(What is required) Using the data that follows, give again word for word the lines between the one holding "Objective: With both" and the one holding "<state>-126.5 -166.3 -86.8", inclusive. Omit the pictures.

··· Input data ···

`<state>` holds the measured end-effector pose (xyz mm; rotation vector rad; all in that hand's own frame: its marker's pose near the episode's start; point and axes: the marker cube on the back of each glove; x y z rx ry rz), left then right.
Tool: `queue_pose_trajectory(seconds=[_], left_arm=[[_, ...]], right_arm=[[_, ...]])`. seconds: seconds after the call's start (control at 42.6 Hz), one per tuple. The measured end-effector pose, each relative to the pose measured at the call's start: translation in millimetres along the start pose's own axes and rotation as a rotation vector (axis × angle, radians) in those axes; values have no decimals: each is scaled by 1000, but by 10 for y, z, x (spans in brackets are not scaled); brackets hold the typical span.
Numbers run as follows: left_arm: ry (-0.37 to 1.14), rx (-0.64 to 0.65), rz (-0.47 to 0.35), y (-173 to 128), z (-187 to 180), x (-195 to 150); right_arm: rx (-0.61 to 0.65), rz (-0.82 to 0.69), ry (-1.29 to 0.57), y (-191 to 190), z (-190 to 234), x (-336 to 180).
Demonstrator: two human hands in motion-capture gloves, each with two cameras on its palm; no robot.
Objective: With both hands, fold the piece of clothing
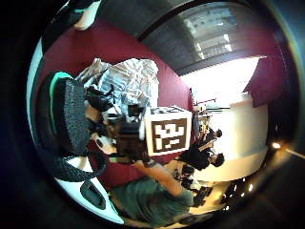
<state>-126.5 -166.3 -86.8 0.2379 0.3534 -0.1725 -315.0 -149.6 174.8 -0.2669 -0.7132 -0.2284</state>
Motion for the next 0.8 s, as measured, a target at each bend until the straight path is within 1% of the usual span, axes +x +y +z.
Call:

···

(Completed exercise)
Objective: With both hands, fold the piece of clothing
<state>-126.5 -166.3 -86.8 0.2379 0.3534 -0.1725 -315.0 -149.6 174.8 -0.2669 -0.7132 -0.2284</state>

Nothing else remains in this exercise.